Introduction to Supervised and Unsupervised Learning

Tutorial 2 of 5

Introduction

The goal of this tutorial is to introduce you to two main types of Machine Learning: Supervised and Unsupervised Learning. You'll learn what they are, how they work, their differences, and their typical use cases.

By the end of this tutorial, you will be able to:

  • Understand the fundamental concepts of Supervised and Unsupervised Learning.
  • Distinguish between Supervised and Unsupervised Learning.
  • Understand the typical use cases for each type of learning.
  • Write simple code examples implementing these learning models.

Prerequisites: Basic knowledge of Python and a general understanding of Machine Learning concepts is recommended.

Step-by-Step Guide

Supervised Learning

Supervised Learning is a type of Machine Learning where the model is trained on a labelled dataset. That is, a dataset where the target outcome is already known.

Examples of supervised learning include regression and classification problems.

Example:

Let's consider a scenario where you need to predict house prices based on different features like the number of rooms, location, size, etc. Here, you already have the price (label) for each house in the training dataset. The model will 'learn' from this data and then predict prices for new, unseen houses.

Unsupervised Learning

Unsupervised Learning is a type of Machine Learning where the model is trained on an unlabelled dataset. That is, a dataset where the target outcome is not known.

Examples of unsupervised learning include clustering and association problems.

Example:

Consider a scenario where you have a dataset of customers with various features like age, income, browsing history, etc., but no specific labels. The goal here might be to identify distinct groups or 'clusters' in the data, such as different customer segments.

Code Examples

Supervised Learning: Simple Linear Regression

Here is an example of a simple linear regression model using the Python library sklearn. This is a type of supervised learning.

# Import necessary libraries
from sklearn.model_selection import train_test_split 
from sklearn.linear_model import LinearRegression
from sklearn import metrics
import pandas as pd

# Load the dataset
dataset = pd.read_csv('house_prices.csv') 

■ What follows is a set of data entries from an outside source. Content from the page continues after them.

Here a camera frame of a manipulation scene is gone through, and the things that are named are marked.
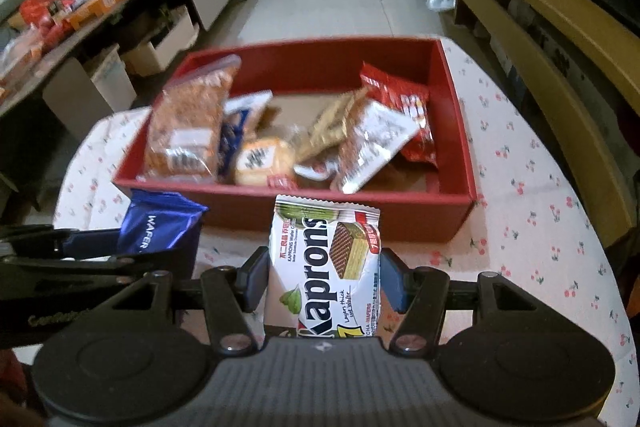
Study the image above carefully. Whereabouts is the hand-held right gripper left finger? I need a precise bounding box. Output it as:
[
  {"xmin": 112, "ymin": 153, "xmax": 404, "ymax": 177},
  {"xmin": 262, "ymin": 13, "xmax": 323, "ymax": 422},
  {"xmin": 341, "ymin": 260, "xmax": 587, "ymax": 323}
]
[{"xmin": 75, "ymin": 246, "xmax": 272, "ymax": 354}]

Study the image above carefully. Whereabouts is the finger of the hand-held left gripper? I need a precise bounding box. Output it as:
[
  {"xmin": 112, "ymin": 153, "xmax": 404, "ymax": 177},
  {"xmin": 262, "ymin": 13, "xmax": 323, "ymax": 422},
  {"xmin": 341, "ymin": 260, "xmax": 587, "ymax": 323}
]
[
  {"xmin": 0, "ymin": 223, "xmax": 132, "ymax": 259},
  {"xmin": 0, "ymin": 254, "xmax": 173, "ymax": 290}
]

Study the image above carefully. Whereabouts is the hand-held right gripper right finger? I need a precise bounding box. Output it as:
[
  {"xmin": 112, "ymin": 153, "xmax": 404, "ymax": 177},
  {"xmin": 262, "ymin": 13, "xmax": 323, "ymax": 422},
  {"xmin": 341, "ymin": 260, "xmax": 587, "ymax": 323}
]
[{"xmin": 379, "ymin": 248, "xmax": 551, "ymax": 355}]

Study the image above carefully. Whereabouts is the white wafer packet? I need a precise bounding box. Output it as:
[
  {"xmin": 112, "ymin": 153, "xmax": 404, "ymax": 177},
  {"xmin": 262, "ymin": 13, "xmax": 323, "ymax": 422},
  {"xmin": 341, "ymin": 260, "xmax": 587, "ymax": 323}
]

# Split the data into features and target
X = dataset['size'].values.reshape(-1,1)
y = dataset['price'].values.reshape(-1,1)

# Split the data into training and testing sets
X_train, X_test, y_train, y_test = train_test_split(X, y, test_size=0.2, random_state=0) 

# Train the model
regressor = LinearRegression()  
regressor.fit(X_train, y_train)

# Use the model to make predictions
y_pred = regressor.predict(X_test)

# Output the predicted values
print(y_pred)

Unsupervised Learning: K-means Clustering

Here is an example of a k-means clustering model, a type of unsupervised learning.

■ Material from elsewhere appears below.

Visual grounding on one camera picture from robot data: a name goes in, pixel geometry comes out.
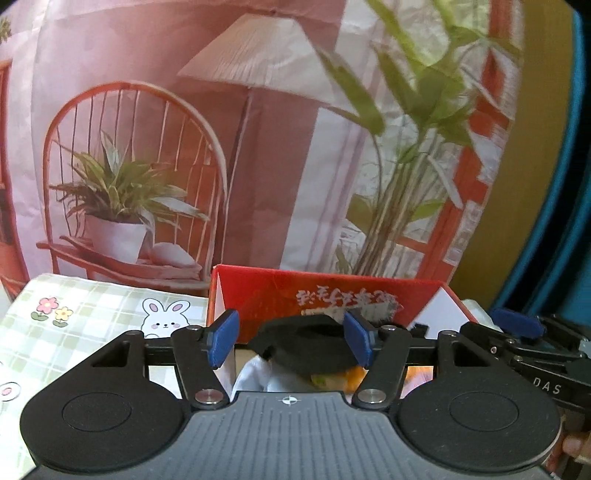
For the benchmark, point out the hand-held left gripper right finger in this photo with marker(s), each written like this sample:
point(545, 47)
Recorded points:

# Import necessary libraries
from sklearn.cluster import KMeans
import pandas as pd

# Load the dataset
dataset = pd.read_csv('customers.csv')

# Select the features for clustering
X = dataset[['age', 'income']]

# Create the KMeans object and fit the data
kmeans = KMeans(n_clusters=3, random_state=0).fit(X)

# Output the cluster centers
print(kmeans.cluster_centers_)

Summary

In this tutorial, you've learned about two main types of Machine Learning: Supervised and Unsupervised Learning. You've seen how they work, their differences, and their typical use cases. You've also seen some simple code examples.

For further learning, consider looking into other types of Machine Learning such as semi-supervised learning and reinforcement learning.

Practice Exercises

  1. Use the sklearn library to create a logistic regression model (a type of supervised learning) on a dataset of your choice.

  2. Use the sklearn library to create a hierarchical clustering model (a type of unsupervised learning) on a dataset of your choice.

Remember, practice is key when learning new concepts, so try to spend plenty of time on these exercises.